Enlarge /. A close-up of the Starliner capsule with its service module directly below.
Boeing announced on Monday evening that it would use its Starliner spacecraft without astronauts to demonstrate the vehicle's safety for NASA.
"We are committed to the safety of the men and women who will design, build, and ultimately fly the Starliner, as we have done on every mission in space," Boeing said in a statement. "We decided to do our orbital flight test again to demonstrate the quality of the Starliner system. If we fly another flight without a crew, we can achieve all flight test destinations and the performance of the second Starliner vehicle at no cost to the taxpayer evaluate. "

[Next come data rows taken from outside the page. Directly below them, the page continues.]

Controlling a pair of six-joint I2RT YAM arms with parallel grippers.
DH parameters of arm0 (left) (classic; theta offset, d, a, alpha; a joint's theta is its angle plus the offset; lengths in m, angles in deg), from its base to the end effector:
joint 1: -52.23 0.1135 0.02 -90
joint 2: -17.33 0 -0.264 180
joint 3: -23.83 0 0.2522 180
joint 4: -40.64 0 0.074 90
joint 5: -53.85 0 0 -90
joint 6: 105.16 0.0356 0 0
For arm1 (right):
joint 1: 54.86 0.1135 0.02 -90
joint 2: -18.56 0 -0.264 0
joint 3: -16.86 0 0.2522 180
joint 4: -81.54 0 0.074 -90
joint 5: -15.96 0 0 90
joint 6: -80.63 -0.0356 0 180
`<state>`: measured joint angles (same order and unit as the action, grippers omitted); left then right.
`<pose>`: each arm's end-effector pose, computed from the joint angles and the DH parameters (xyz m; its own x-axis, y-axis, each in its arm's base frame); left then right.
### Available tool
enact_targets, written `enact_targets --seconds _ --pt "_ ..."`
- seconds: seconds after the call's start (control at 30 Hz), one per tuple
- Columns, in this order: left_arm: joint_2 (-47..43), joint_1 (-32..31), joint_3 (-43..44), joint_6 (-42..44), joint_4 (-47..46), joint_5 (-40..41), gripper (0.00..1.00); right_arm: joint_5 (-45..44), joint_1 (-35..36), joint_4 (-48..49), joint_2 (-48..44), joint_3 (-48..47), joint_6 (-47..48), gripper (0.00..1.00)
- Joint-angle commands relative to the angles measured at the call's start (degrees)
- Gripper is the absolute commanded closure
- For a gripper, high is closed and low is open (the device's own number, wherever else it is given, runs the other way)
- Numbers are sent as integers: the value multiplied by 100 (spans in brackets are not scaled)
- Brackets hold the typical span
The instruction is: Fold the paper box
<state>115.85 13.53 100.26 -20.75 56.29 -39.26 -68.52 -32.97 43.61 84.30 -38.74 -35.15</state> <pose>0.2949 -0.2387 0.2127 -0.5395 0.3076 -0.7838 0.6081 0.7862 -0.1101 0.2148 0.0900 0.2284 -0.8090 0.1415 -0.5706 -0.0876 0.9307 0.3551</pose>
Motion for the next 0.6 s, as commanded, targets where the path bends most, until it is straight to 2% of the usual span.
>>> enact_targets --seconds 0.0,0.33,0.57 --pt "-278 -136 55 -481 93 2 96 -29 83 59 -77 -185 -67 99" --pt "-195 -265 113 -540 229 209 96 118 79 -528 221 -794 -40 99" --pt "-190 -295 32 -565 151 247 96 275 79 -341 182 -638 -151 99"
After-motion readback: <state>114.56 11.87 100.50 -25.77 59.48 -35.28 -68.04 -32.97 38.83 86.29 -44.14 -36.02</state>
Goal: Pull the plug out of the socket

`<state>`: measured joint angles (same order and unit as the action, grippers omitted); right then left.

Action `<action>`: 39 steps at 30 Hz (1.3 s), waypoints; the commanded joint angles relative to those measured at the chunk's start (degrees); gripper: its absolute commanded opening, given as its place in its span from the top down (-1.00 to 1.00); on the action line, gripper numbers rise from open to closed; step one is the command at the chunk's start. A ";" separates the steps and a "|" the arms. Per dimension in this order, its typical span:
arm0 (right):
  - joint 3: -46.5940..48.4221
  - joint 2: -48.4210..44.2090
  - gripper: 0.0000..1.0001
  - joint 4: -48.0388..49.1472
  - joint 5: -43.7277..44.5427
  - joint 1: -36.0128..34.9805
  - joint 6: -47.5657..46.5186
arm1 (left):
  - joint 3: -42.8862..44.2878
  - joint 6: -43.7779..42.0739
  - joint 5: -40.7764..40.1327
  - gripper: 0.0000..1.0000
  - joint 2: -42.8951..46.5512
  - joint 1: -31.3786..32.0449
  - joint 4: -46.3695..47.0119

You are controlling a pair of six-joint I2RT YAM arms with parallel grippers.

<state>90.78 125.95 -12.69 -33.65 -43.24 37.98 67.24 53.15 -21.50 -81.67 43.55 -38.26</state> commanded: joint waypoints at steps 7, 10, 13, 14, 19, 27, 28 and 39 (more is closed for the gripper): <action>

The decision follows Starliner's first flight in late December, when an allegedly one-week mission was shortened to two days and a plan to dock with the International Space Station was abandoned due to an "expired mission" error.
In the weeks that followed, a team of researchers found and characterized two important software bugs during the mission, one shortly after launch and another shortly before the capsule was supposed to enter the Earth's atmosphere for its return. This led Doug Loverro, NASA's chief of manned spaceflight, to call the December flight in March a "high-visibility close call".
When asked why he did this, Loverro told reporters at the time: "We could have lost a spaceship twice during this mission." As a result, NASA has started to examine Boeing's safety culture. The agency also officially opened a process in which its security office will investigate elements of the space agency that may have led to the incident – likely with a focus on why NASA did not discover the bugs in Starliner's flight software.
For its part, Boeing said it would pay for the return flight, which had earmarked $ 410 million earlier this year. The company did not say when it would try this second test flight, but the Washington Post, which spread the news about the return flight, speculated that it would come no earlier than this fall.
This means that SpaceX may fly at least two missions of its crewed Dragon spacecraft, which has been competing with Boeing in NASA's commercial crew program for a decade before humans launch into orbit in Starliner. The first crewed kite flight may be in late May, but seems slower to June due to the slowdown in preparations for COVID-19.